In a series of “News Focus” articles in Science, the magazine examines the global effort to eradicate polio. One article examines the Global Polio Eradication Initiative (GPEI) — a partnership of the WHO, Rotary International, UNICEF, the CDC, and the Bill & Melinda Gates Foundation — and recent reports on the program by an Independent Monitoring Board (IMB), “an oversight body” that provides feedback and guidance. A second and third article look at efforts to vaccinate children against polio in Pakistan, which “is the perfect case study for why it is so hard to eradicate poliovirus from its last few strongholds — and what it might take to pull it off.” The WHO’s Chris Maher “and others attribute the explosion of cases last year to a perfect storm of all the problems that are Pakistan: poverty and illiteracy; a health system in tatters; ethnic and sectarian violence; a government struggling to deal with corruption and dysfunction; huge population movements; and, especially since 9/11, rising extremism and anti-Western views — not to mention the natural attrition that accompanies any program that has dragged on for so long,” according to Science (Roberts, 8/3).

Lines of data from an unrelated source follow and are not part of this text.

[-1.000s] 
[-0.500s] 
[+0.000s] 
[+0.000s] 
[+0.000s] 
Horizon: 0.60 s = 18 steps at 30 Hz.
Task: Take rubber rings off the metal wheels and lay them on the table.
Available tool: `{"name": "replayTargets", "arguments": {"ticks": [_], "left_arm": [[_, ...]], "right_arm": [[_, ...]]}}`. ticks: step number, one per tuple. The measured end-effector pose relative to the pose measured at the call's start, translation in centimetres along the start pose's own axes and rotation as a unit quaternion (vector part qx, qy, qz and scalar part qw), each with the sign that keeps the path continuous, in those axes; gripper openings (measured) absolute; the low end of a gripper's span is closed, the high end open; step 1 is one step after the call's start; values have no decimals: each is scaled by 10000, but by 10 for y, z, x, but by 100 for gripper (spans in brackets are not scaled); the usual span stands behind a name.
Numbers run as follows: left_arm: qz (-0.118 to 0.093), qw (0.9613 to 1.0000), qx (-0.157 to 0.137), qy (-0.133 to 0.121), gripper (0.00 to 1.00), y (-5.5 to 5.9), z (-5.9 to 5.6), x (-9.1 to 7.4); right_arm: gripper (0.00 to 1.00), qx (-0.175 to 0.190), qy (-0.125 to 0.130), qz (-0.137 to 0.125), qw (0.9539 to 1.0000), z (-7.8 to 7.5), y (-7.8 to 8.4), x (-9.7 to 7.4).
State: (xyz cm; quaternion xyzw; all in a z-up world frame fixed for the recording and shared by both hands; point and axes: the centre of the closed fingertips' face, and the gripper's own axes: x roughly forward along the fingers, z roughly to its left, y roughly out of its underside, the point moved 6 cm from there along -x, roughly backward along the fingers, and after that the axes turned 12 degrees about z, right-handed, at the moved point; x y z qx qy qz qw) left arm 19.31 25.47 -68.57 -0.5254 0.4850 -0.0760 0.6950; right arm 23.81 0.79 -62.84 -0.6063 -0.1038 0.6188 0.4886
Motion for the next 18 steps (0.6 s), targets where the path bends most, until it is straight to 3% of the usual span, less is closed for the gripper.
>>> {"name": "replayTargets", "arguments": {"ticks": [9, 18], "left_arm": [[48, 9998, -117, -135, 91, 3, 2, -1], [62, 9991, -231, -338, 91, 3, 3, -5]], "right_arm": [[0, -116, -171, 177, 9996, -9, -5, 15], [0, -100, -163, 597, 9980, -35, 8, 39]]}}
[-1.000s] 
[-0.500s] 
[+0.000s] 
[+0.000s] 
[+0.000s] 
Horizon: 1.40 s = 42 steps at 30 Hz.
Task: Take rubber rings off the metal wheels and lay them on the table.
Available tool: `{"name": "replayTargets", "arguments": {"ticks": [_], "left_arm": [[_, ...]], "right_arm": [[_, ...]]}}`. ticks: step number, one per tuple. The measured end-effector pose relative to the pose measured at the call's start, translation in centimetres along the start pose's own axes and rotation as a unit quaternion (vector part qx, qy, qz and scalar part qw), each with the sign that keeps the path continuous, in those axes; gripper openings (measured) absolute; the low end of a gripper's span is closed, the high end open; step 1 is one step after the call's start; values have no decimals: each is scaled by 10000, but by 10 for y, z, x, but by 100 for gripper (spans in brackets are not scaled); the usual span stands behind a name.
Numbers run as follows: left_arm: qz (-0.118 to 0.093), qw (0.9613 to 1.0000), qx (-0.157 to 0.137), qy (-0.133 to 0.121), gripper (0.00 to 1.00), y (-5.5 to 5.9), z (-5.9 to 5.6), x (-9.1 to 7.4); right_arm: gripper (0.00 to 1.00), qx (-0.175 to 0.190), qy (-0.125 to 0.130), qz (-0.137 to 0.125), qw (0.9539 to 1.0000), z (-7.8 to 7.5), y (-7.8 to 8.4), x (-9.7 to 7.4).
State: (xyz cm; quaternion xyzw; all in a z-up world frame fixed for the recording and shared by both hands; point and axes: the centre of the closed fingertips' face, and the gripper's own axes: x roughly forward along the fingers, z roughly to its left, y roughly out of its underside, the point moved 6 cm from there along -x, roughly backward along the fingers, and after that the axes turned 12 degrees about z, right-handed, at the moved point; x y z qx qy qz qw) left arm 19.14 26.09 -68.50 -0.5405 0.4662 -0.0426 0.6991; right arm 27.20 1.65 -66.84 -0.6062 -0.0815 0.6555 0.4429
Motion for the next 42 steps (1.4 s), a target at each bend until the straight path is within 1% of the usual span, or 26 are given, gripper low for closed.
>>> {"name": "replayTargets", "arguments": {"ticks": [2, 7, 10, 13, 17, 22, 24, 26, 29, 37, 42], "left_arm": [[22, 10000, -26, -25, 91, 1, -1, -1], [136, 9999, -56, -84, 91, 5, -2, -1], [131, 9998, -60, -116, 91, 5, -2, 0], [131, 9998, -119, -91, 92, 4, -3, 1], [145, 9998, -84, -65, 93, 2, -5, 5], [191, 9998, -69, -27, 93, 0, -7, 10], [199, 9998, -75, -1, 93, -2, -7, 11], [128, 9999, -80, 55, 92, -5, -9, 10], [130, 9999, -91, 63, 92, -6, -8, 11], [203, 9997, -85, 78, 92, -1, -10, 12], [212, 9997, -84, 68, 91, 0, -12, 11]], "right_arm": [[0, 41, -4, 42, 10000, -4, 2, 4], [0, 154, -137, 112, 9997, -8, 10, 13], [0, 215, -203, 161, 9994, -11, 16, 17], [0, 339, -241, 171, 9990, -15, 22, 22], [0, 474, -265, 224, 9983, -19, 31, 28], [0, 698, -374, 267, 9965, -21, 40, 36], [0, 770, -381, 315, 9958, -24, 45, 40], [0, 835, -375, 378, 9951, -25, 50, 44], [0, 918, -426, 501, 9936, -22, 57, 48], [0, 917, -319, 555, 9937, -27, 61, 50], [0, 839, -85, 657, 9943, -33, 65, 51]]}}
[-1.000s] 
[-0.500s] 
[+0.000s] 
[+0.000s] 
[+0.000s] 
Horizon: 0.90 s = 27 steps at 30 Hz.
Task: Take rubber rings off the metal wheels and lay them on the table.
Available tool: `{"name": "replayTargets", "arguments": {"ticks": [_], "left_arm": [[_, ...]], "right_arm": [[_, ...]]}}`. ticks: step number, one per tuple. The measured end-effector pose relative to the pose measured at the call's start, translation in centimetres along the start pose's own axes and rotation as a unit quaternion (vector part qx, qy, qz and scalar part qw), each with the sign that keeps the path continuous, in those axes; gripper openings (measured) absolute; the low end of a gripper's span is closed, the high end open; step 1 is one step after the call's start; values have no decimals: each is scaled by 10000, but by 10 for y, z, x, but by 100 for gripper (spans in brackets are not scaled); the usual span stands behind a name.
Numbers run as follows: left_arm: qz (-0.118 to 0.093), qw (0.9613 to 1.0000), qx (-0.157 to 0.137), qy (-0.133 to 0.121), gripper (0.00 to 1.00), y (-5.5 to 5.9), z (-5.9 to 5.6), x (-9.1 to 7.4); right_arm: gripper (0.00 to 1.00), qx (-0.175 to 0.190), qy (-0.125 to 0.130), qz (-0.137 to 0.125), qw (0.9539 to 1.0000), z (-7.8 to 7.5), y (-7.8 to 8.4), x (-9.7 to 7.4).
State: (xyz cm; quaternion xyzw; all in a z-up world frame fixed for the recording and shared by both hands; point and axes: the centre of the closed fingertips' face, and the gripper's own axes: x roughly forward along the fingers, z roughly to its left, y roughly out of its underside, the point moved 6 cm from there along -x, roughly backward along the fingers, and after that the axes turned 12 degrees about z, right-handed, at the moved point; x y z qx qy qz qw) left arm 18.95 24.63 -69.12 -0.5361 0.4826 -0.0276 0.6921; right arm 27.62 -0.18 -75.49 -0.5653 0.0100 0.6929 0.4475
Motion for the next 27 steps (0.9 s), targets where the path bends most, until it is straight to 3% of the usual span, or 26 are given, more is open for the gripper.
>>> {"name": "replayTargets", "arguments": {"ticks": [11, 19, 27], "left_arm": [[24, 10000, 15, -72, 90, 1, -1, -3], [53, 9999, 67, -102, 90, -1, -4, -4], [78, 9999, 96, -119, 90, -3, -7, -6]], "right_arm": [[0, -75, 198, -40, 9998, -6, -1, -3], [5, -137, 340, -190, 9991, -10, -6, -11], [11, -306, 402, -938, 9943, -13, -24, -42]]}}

Noting that this week’s issue of the Lancet explores the theme of “[a]ccess to beneficial health technology, including essential medicines and medical devices, for those most in need,” a Lancet editorial states, “Maximizing use of current health technologies (drugs, devices, biological products, medical and surgical procedures, support systems, and organizational systems) is essential to improving global health.” Collaboration between the journal and Imperial College London has resulted in a new Commission on technologies for global health, which examines different ways to broaden the use of new technologies, from bringing down cost to making them more culturally acceptable, the editorial notes.